Zou Kelly H, Warfield Simon K, Bharatha Aditya, Tempany Clare M C, Kaus Michael R, Haker Steven J, Wells William M, Jolesz Ferenc A, Kikinis Ron
Department of Radiology and Surgical Planning Laboratory, Brigham and Women's Hospital, Harvard Medical School, 75 Francis St (Floor L-l), Boston, MA 02115, USA.
Acad Radiol. 2004 Feb;11(2):178-89. doi: 10.1016/s1076-6332(03)00671-8.
To examine a statistical validation method based on the spatial overlap between two sets of segmentations of the same anatomy.
The Dice similarity coefficient (DSC) was used as a statistical validation metric to evaluate the performance of both the reproducibility of manual segmentations and the spatial overlap accuracy of automated probabilistic fractional segmentation of MR images, illustrated on two clinical examples. Example 1: 10 consecutive cases of prostate brachytherapy patients underwent both preoperative 1.5T and intraoperative 0.5T MR imaging. For each case, 5 repeated manual segmentations of the prostate peripheral zone were performed separately on preoperative and on intraoperative images. Example 2: A semi-automated probabilistic fractional segmentation algorithm was applied to MR imaging of 9 cases with 3 types of brain tumors. DSC values were computed and logit-transformed values were compared in the mean with the analysis of variance (ANOVA).
Example 1: The mean DSCs of 0.883 (range, 0.876-0.893) with 1.5T preoperative MRI and 0.838 (range, 0.819-0.852) with 0.5T intraoperative MRI (P < .001) were within and at the margin of the range of good reproducibility, respectively. Example 2: Wide ranges of DSC were observed in brain tumor segmentations: Meningiomas (0.519-0.893), astrocytomas (0.487-0.972), and other mixed gliomas (0.490-0.899).

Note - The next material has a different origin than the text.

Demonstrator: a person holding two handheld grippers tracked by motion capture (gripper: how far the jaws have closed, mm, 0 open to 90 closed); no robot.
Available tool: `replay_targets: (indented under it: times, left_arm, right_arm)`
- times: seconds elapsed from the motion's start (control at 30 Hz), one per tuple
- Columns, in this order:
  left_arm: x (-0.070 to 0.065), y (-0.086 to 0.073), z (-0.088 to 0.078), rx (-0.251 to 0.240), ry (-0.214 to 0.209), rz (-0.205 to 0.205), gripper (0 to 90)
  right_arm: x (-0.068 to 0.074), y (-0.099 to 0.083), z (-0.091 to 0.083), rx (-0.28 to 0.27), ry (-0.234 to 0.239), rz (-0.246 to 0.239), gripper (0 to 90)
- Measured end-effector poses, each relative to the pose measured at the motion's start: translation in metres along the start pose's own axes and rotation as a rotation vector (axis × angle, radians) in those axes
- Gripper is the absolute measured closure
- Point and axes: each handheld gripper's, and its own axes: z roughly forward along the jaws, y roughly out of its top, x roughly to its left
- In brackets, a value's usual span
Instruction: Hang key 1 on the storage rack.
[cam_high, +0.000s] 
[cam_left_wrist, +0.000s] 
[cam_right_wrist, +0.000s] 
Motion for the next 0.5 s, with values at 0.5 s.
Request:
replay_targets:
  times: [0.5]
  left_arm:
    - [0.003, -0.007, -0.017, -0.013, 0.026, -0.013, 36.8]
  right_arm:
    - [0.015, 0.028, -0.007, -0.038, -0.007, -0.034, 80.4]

The DSC value is a simple and useful summary measure of spatial overlap, which can be applied to studies of reproducibility and accuracy in image segmentation. We observed generally satisfactory but variable validation results in two clinical applications. This metric may be adapted for similar validation tasks.
检验一种基于同一解剖结构的两组分割之间空间重叠的统计验证方法。
使用骰子相似系数(DSC)作为统计验证指标,以评估手动分割的可重复性以及MR图像自动概率分数分割的空间重叠准确性,通过两个临床实例进行说明。实例1:10例连续的前列腺近距离治疗患者术前接受1.5T MR成像,术中接受0.5T MR成像。对于每例患者,分别在术前和术中图像上对前列腺外周区进行5次重复的手动分割。实例2:将一种半自动概率分数分割算法应用于9例患有3种脑肿瘤类型患者的MR成像。计算DSC值,并将对数转换后的值进行均值比较,采用方差分析(ANOVA)。
实例1:1.5T术前MRI的平均DSC为0.883(范围0.876 - 0.893),0.5T术中MRI的平均DSC为0.838(范围0.819 - 0.852)(P <.001),分别处于良好可重复性范围内和边缘。实例2:在脑肿瘤分割中观察到DSC的范围较广:脑膜瘤(0.519 - 0.893)、星形细胞瘤(0.487 - 0.972)和其他混合胶质瘤(0.490 - 0.899)。
DSC值是空间重叠的一种简单且有用的汇总度量,可应用于图像分割的可重复性和准确性研究。在两个临床应用中,我们观察到验证结果总体上令人满意但存在差异。该指标可能适用于类似的验证任务。